The RBNZ is encouraging the move. Its meeting notes states "The Committee agreed that any future increases in mortgage rates will further dampen house price growth."
Soaring inflation figures released on Friday have made an August RBNZ rate hike seemingly inevitable.
These latest mortgage moves follow market reactions that drove the wholesale interest rates sharply higher, and the NZD temporarily higher as well.
Daily swap rates
Select chart tabs
First, Westpac signaled its rate rise last night, then BNZ raised rates and now ANZ has joined in with its own hikes of fixed home loan rates.

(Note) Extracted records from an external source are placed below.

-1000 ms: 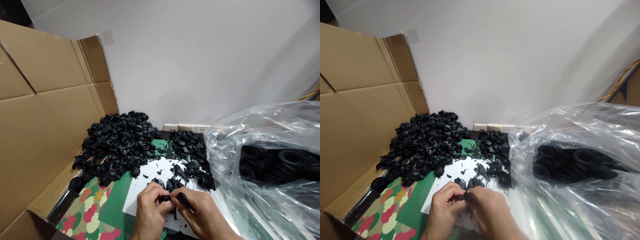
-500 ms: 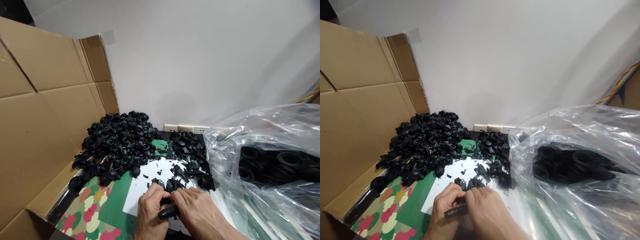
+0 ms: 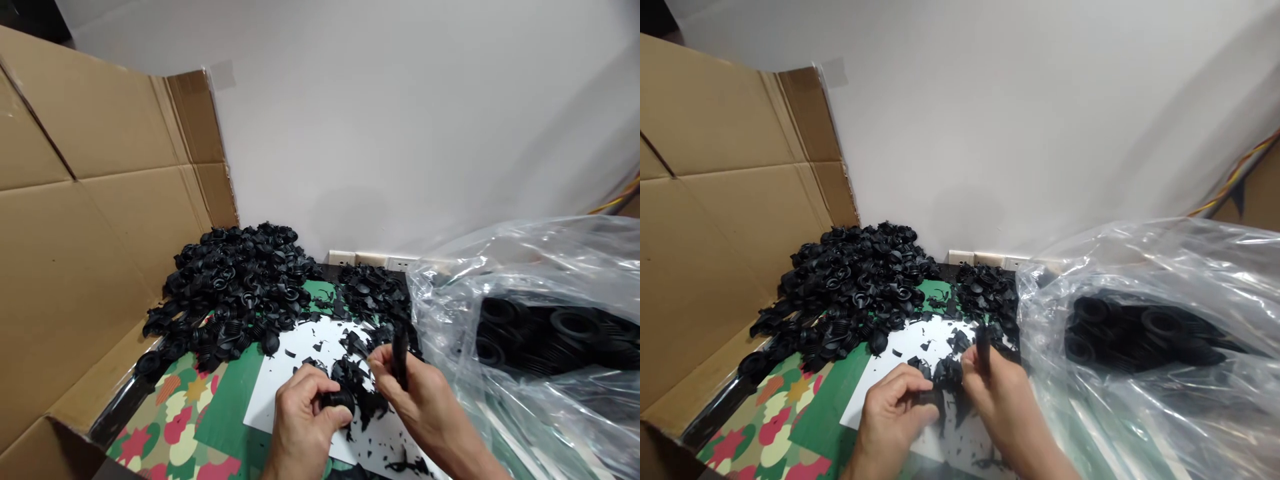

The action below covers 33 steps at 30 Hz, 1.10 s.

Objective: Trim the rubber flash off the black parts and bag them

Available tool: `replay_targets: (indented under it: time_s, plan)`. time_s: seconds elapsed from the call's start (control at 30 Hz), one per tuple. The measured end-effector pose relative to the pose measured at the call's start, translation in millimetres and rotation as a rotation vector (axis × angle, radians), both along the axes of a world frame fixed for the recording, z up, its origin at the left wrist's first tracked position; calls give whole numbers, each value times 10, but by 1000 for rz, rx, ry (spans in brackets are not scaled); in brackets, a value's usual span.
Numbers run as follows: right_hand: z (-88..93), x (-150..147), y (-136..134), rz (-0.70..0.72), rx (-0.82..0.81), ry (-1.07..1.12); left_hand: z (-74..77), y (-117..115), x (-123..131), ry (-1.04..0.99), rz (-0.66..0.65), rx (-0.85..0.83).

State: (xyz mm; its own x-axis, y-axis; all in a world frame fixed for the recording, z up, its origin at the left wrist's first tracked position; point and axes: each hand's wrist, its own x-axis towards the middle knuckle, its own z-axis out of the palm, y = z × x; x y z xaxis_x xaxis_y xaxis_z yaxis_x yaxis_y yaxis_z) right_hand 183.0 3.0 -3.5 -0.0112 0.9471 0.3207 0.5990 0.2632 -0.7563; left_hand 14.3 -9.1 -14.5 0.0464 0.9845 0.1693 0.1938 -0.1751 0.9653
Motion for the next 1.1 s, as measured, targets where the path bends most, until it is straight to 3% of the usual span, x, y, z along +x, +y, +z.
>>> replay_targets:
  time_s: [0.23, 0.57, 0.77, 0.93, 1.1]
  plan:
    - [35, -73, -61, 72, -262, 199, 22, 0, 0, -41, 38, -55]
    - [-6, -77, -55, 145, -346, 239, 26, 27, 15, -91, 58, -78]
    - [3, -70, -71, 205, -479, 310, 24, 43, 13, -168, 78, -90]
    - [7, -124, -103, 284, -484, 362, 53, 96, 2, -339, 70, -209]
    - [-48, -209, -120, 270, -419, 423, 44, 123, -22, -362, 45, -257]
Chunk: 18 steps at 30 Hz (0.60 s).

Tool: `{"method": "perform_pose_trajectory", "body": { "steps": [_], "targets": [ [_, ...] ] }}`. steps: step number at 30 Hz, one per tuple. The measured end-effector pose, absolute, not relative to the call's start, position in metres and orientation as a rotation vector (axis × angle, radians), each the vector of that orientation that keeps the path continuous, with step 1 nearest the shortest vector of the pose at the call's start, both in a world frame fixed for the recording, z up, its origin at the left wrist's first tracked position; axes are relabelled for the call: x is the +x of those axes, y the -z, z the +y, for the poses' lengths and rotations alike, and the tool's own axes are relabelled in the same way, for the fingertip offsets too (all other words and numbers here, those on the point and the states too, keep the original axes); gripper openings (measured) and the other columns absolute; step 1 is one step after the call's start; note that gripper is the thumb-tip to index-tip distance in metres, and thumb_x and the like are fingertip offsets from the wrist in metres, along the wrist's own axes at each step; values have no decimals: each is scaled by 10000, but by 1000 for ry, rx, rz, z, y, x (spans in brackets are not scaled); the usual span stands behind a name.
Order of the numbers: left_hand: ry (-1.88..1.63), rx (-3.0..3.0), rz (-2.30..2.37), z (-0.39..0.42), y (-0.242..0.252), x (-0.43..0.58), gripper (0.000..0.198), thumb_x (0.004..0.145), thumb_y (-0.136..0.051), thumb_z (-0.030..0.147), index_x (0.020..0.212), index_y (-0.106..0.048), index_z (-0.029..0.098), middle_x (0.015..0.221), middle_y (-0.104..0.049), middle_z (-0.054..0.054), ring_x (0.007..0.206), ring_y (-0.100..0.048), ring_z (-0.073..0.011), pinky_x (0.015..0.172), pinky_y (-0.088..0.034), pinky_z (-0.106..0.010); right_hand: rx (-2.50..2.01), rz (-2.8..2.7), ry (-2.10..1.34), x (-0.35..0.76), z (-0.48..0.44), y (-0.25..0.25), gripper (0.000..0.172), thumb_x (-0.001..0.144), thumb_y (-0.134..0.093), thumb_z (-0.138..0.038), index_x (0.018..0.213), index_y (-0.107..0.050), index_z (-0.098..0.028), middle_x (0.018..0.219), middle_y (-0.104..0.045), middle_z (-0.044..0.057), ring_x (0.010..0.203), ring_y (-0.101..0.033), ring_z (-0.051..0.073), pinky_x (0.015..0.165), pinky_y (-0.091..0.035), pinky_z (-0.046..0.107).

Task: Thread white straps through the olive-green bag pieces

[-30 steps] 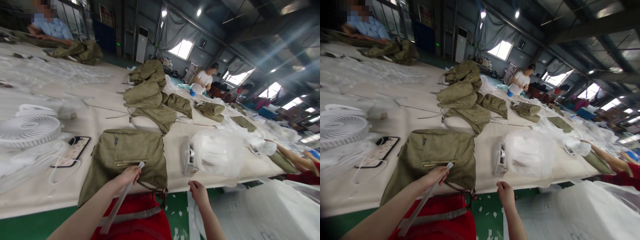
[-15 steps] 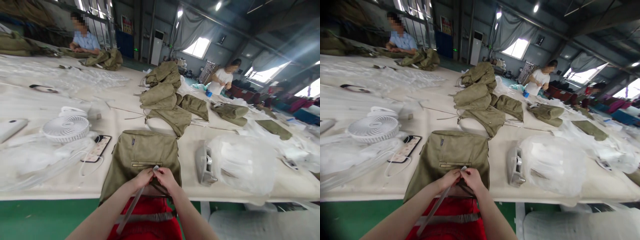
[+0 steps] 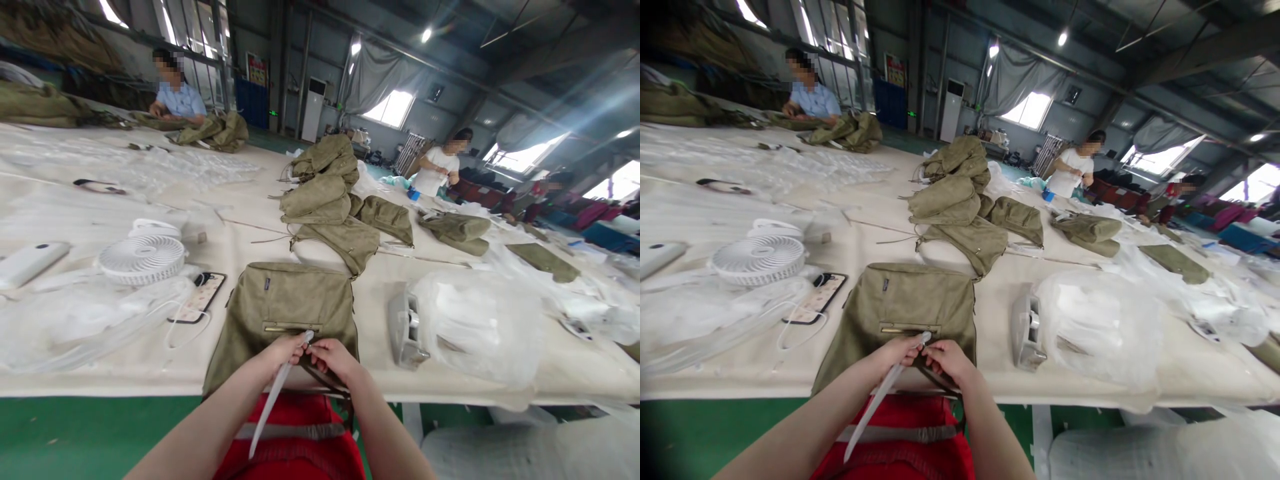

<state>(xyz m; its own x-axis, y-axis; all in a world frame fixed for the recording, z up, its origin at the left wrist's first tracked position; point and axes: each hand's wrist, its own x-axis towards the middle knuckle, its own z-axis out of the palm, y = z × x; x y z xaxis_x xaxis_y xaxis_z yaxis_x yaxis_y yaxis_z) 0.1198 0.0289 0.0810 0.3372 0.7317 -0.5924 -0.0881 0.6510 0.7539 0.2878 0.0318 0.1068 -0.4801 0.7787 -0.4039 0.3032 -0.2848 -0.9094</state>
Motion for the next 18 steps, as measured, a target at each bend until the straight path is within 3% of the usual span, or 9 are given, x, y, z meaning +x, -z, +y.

ANZ however has not raised their rates quite as much as ASB or BNZ, leaving their rate card under these key rivals.
The ANZ one year rate is up +31 bps to 2.50%. Their eighteen month rate is up +39 bps to 2.74%.
The new ANZ two year rate is 2.90% and a +31 bps rise, while their 3 year rate is now 3.24% and a +25 bps rise.
ANZ is New Zealand's largest home loan lender, and it has never really had much to offer borrowers in the four and five year region. They made no change to these longer rates, but that did take the difference to a slightly lower level when compared to ASB.
Westpac has also taken some lower rate settings than ASB at the long end.
Of course, as with any bank, you can probably negotiate better rates (lower than these carded rate levels), depending on the strength of your own financial position.
Kiwibank has yet to announce their changes. We would expect these sometime early next week if they don't come today. So the window of opportunity to grab bottom-of-the-cycle rates is very short now.
Most of these banks have also raised some term deposit rates at the same time.
Now that we are in a mid-Winter real estate season and sales volumes are falling away somewhat, now is a good time for bank pricing managers to push through rate increases. Even if they overdo it, it will allow them to offer 'specials' and 'discounts' when the Spring real estate season kicks off - in only about eight weeks from now.
One useful way to make sense of these changed home loan rates is to use our full-function mortgage calculators. (Term deposit rates can be assessed using this calculator).
And if you already have a fixed term mortgage that is not up for renewal at this time, our break fee calculator may help you assess your options. Break fees should be minimal in a rising market.
Here is the updated snapshot of the lowest advertised fixed-term mortgage rates on offer from the key retail banks at the moment.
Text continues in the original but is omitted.